Visitei Cris hoje. Fui até a ala das Meninas Que Voam Pelos Muros. Apesar do dia quente, ela estava com um moletom negro invertido e de chinelos. Perguntei como ela estava. Ela ficou feliz de me ver. Doce Cris. Ela me contou que as garotas de lá esticam as mãos para andarem de mãos dadas com ela, e nesse momento nós duas saímos caminhando. De mãos dadas, como ela gosta. Cris disse que algumas das Meninas Que Voam Pelos Muros gostam de olhar para ela e para elas entre si enquanto tomam banho, algumas das mesmas que gostam de andar de mãos dadas.

− Isso aqui é uma coisa muito lésbica, disse ela.

Caímos na risada.

Doce Cris. Perguntei se ela ainda pensava em voar pelos muros.

Ela disse que hoje não.

Quis levar ela de volta, mas sei que não posso. Não posso resgatar ela do de dentro de si, e talvez Cris tenha o mesmo problema que eu: ambas queremos encontrar nossa pequena Clara.

Minha filhinha linda, garotinha especial. Não mais linda como um corte no pulso, mas apenas: linda.
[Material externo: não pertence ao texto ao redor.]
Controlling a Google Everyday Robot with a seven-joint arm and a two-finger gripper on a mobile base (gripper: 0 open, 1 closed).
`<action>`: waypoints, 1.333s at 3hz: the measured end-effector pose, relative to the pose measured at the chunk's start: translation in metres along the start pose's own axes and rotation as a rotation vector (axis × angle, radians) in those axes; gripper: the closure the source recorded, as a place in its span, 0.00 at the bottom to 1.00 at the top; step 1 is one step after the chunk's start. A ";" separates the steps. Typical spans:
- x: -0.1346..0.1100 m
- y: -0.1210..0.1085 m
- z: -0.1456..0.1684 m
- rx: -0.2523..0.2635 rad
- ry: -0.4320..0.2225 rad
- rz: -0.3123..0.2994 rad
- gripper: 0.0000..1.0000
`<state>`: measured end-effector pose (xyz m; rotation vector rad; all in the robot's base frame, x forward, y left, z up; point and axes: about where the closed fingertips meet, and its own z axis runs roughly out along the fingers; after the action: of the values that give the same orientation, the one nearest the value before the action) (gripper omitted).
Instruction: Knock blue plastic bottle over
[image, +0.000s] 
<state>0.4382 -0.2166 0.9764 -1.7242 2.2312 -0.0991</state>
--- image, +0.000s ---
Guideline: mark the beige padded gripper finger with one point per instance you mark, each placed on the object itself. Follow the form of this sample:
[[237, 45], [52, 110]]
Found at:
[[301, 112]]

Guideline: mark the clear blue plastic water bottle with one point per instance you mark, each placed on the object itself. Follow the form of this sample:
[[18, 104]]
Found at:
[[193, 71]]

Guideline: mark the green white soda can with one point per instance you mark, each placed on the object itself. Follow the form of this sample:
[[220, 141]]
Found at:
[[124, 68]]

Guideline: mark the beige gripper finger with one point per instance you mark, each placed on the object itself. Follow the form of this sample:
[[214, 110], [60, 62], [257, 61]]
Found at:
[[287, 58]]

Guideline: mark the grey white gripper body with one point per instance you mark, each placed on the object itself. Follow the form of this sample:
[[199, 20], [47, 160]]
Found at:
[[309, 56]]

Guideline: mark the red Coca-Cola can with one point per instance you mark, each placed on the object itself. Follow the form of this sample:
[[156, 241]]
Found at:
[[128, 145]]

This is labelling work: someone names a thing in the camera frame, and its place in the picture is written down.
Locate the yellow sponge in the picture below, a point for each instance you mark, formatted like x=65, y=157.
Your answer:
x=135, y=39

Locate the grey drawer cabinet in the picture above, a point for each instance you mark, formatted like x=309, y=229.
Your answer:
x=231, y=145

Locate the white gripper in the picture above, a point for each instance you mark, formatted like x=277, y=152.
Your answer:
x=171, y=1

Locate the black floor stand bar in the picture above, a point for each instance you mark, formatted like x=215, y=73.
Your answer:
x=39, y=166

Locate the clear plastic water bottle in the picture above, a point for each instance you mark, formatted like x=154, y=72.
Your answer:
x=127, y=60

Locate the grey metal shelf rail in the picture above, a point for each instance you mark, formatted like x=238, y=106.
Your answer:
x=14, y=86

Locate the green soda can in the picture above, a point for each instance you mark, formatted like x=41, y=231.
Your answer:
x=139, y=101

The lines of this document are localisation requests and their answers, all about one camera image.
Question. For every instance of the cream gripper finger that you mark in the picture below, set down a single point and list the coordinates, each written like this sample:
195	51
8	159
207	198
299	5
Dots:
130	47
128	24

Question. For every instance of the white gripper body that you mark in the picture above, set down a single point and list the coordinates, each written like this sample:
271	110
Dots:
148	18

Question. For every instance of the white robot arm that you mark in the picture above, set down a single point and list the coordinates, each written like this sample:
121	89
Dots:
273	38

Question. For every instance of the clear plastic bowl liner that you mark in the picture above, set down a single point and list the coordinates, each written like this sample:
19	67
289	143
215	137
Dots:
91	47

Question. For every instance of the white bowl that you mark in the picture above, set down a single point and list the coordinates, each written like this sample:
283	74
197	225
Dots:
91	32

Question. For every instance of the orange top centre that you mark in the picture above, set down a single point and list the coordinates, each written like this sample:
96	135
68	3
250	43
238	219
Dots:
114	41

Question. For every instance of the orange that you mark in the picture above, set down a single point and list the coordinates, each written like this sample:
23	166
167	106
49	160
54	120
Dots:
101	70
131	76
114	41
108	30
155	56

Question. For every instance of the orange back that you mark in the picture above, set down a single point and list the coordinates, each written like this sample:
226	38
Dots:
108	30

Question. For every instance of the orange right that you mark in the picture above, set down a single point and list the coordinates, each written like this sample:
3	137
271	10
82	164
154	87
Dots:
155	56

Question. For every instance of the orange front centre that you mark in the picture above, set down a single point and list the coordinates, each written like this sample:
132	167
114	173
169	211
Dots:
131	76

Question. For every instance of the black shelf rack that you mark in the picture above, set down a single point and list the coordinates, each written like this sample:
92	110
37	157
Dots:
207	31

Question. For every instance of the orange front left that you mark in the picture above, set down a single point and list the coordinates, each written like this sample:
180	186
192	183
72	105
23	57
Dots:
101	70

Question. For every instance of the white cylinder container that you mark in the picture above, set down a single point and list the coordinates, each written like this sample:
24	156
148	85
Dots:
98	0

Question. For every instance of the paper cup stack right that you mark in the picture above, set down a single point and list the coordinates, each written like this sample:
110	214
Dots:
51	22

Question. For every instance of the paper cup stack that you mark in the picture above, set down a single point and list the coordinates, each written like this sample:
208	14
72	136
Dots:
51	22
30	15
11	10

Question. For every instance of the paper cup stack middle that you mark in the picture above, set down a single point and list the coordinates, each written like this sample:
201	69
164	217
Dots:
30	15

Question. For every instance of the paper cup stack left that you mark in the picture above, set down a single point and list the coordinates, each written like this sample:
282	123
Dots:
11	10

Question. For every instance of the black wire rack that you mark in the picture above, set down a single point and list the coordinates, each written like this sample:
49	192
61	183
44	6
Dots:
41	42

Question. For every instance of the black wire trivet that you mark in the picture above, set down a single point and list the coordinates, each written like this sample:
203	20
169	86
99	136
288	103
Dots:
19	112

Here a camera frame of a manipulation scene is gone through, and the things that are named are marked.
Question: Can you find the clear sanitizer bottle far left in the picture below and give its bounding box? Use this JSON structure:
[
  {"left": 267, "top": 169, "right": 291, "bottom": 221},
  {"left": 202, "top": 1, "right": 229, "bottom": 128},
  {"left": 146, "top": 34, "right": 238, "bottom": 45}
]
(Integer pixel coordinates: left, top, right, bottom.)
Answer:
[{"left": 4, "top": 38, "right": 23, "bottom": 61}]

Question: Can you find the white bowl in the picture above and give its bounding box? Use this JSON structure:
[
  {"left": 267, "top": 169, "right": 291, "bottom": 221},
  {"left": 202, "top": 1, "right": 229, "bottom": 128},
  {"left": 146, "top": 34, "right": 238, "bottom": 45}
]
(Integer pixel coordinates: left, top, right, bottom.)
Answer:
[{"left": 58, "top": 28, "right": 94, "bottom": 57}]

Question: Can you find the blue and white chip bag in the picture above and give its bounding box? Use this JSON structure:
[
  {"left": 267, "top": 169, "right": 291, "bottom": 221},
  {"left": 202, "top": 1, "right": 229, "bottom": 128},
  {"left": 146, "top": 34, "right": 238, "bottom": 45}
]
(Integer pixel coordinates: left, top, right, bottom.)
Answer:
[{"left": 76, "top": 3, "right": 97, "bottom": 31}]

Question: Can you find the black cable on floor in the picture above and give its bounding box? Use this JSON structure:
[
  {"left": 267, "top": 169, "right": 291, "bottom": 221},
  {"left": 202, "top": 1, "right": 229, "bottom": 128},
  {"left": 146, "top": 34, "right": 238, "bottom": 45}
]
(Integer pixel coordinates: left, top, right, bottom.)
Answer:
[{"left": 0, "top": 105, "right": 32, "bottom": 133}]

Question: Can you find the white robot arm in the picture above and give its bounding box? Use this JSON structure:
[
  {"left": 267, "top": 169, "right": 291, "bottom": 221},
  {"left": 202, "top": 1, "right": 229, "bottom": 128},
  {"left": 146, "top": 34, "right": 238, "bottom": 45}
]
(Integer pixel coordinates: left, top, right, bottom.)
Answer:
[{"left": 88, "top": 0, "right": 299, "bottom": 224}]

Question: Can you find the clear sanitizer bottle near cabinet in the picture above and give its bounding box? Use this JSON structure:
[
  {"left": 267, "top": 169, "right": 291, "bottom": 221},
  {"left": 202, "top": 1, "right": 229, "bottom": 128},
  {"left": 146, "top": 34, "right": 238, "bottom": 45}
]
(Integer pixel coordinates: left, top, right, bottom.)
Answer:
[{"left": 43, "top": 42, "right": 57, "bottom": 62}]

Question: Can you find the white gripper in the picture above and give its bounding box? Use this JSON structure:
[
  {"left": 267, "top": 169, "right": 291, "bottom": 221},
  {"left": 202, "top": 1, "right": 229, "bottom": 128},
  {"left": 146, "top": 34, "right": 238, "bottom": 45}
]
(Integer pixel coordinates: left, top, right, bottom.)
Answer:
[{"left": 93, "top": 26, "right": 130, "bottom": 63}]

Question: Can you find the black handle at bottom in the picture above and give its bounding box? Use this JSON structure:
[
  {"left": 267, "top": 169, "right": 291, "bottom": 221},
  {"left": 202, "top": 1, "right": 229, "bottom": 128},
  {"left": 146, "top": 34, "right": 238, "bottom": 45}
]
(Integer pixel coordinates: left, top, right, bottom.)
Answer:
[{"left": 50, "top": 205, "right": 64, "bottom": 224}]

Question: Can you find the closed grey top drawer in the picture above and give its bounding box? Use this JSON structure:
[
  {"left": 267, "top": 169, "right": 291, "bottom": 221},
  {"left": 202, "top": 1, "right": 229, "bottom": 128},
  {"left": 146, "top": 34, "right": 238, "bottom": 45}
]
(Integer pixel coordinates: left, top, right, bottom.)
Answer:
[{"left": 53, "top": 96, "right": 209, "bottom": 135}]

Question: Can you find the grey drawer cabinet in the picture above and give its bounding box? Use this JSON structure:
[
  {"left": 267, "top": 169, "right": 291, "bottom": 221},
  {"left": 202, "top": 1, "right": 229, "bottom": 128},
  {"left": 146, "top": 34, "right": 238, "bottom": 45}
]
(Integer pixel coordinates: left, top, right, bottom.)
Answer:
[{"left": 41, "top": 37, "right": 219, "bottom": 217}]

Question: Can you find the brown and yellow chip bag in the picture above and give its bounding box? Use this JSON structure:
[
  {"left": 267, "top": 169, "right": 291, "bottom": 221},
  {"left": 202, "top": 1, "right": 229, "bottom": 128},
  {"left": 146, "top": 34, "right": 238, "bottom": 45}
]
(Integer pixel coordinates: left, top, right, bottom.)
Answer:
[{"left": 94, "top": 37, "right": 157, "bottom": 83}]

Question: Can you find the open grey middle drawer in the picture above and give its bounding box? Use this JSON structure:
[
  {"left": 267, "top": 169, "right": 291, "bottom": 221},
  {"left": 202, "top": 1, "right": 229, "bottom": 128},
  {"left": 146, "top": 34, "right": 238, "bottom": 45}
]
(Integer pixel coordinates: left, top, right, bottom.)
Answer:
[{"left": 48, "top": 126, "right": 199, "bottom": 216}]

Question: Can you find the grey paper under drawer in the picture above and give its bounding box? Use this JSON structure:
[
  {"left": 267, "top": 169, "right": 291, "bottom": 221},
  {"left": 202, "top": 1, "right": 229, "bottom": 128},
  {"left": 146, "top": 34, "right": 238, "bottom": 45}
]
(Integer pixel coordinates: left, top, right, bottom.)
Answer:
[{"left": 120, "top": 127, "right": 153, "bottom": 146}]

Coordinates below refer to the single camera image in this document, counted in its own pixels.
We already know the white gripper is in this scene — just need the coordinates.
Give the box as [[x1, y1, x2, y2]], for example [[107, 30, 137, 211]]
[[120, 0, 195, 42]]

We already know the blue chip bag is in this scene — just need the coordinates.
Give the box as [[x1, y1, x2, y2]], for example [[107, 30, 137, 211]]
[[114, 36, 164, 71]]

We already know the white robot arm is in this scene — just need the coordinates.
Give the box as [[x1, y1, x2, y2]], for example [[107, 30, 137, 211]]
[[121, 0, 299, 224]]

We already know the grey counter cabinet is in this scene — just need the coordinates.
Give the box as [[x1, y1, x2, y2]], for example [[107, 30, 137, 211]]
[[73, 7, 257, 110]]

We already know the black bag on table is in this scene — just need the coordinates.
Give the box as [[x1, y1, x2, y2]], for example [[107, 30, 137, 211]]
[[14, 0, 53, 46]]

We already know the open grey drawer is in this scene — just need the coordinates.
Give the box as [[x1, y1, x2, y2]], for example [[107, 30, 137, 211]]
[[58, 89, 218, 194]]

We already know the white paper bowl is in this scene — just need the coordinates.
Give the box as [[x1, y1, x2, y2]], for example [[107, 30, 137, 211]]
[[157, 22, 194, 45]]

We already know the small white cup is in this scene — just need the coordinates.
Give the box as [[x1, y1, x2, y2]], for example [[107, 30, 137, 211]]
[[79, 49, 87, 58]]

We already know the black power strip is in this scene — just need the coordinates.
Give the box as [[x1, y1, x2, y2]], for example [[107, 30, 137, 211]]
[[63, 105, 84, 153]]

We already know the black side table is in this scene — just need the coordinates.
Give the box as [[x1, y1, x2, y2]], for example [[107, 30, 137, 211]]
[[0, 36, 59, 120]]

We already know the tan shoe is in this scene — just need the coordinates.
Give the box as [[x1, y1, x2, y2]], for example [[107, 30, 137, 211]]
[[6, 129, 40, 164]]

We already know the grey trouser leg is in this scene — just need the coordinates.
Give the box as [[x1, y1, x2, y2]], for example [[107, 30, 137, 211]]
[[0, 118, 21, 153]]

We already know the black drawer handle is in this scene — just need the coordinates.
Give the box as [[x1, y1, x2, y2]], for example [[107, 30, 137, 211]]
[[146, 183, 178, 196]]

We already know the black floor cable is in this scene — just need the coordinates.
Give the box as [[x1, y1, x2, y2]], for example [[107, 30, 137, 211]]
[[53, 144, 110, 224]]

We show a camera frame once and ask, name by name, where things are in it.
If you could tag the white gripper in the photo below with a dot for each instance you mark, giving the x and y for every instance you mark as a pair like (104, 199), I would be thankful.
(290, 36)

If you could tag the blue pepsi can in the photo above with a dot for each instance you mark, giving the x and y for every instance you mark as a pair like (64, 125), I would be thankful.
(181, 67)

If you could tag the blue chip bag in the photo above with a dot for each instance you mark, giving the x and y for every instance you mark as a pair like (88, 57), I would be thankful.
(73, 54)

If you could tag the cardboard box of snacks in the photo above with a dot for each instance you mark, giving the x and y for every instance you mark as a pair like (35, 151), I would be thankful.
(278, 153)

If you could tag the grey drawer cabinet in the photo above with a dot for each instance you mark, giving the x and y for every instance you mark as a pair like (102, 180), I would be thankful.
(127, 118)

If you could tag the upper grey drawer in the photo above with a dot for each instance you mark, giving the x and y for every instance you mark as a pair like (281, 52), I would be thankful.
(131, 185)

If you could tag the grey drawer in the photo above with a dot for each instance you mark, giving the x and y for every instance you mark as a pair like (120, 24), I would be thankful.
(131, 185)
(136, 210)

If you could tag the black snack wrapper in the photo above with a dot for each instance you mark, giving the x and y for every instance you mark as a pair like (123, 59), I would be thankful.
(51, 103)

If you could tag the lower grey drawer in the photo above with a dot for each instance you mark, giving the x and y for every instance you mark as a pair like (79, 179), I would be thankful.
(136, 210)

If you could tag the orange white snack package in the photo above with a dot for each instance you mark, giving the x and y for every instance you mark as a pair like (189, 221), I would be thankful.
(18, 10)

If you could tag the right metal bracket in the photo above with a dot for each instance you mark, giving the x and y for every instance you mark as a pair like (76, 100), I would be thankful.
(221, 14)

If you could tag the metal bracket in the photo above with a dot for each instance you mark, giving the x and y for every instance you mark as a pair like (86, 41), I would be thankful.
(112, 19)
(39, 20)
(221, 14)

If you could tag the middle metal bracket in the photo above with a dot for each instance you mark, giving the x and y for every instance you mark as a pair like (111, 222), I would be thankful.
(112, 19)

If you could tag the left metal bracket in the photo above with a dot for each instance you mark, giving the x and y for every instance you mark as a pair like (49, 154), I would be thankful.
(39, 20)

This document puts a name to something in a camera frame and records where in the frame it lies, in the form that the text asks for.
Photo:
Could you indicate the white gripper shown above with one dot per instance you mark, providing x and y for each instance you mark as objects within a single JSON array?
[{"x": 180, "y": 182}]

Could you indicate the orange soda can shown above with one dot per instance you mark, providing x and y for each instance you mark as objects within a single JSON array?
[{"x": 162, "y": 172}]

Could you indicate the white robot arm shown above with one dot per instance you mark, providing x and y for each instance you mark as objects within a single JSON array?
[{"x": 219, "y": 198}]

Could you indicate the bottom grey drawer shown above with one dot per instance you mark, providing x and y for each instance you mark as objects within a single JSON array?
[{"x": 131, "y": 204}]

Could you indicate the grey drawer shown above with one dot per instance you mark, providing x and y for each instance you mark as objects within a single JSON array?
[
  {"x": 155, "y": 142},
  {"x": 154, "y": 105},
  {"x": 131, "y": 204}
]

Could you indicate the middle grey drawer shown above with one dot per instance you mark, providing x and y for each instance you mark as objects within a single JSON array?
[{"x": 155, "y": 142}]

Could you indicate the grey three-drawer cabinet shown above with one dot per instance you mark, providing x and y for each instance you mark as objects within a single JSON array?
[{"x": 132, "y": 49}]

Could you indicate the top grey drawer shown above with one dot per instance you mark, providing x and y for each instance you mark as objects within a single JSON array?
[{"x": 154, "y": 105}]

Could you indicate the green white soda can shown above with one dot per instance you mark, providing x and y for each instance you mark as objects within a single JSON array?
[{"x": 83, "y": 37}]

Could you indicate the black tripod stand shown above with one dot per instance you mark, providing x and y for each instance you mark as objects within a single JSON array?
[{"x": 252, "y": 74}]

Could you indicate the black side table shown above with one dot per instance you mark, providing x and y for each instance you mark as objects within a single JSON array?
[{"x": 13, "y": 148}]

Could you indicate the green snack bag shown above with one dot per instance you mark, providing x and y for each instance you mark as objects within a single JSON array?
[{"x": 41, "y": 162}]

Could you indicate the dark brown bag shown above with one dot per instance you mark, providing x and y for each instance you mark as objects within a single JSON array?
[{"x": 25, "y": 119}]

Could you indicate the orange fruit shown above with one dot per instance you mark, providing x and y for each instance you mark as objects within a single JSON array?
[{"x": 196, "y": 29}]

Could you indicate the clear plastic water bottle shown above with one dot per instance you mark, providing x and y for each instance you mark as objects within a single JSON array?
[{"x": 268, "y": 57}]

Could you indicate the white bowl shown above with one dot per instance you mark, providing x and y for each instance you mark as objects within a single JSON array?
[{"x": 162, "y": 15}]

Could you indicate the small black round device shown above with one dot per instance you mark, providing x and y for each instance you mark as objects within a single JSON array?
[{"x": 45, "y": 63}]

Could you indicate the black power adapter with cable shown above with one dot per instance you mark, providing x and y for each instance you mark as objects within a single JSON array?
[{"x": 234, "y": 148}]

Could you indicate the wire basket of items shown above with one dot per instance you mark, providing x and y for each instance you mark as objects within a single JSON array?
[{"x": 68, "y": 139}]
Em minha mente de pretensa escritora, imaginei Clara tocando o piano de Maria, a mãe. Clara tocando seu próprio piano, ou o piano que um dia seria seu. Maria ensinando ela a tocar, talvez começasse com parabéns a você, depois fosse para o Beethoven, não sei.

Cris disse que tem uma das Meninas Que Voam Pelos Muros, que havia ido para lá porque tentara se matar na prisão, que sempre chama ela de Monique. Meu nome não é Monique, ela disse várias vezes, mas acaba sempre sendo chamada de Monique. Lembrei na hora de quando Sarah, falando daquele Winnicott, disse que a gente tem que conversar com o falso self para saber como ele pensa. Quer dizer, a gente não, só os perturbados dos psicanalistas. Conversar com o falso self é conversar com a loucura, entrar na paranoia alheia. Disse isso para Cris e sugeri, para não puxar briga com a Menina Da Prisão, que se ela quisesse chamar ela de Monique, que deixasse.

− Que diferença faz? Aqui eu posso ser quem eu quiser. Estou num hospício.

Rimos de novo.

Se todo mundo soubesse como faz bem para a sanidade vir para um lugar como esse, pensei, acho que este lugar deveria ser maior. Aliás, enquanto passeávamos, vi uma vez mais como este lugar é imenso. Paramos ao lado de um barranco de concreto, passando por um estacionamento (acho que eles colocam ambulâncias lá), caminhando pelos verdes, as pedras, longes do chafariz que Cheshire adora. Como nunca reparei em nada disto? Apenas tinha uma vaga memória de um riacho lá embaixo, em algum lugar disso que parece uma floresta, mas que na verdade é cheio de jardins e bancos, onde também sentamos para conversar.

Fiquei com medo de Cris querer voar pelos muros de novo. Hoje ela não vai, disse. Ainda há esperança. Podemos encontrar nossa pequena Clara. Aquela criança linda que era a mais linda do mundo antes que a vida fizesse esse monte de merda que fez. Sim, a pequena Clara está nos esperando, esperando a todas nós, Garotas Com Fendas, Meninas Que Voam Pelos Muros, Meninas Da Prisão, Meninas Que Sonham. Todas sonhamos, então ninguém vai pular pelos muros. Estamos vivas.

Sonhamos.

Podemos voar.

Não pelos muros, mas pela estratosfera. Sobre as nuvens, rumo ao céu. Onde encontraremos nossa paz, mas antes dele encontraremos aqui: nesta terra, neste solo. Neste lado dos muros enquanto não chegamos do outro lado. Então não haverá mais muros. E seremos todas rainhas dos castelos de nossos reinos encantados. Rainhas eternas.

Soberanas.

Com sentido.

Rainhas felizes.

Rainha deste lado do paraíso, querida Cris.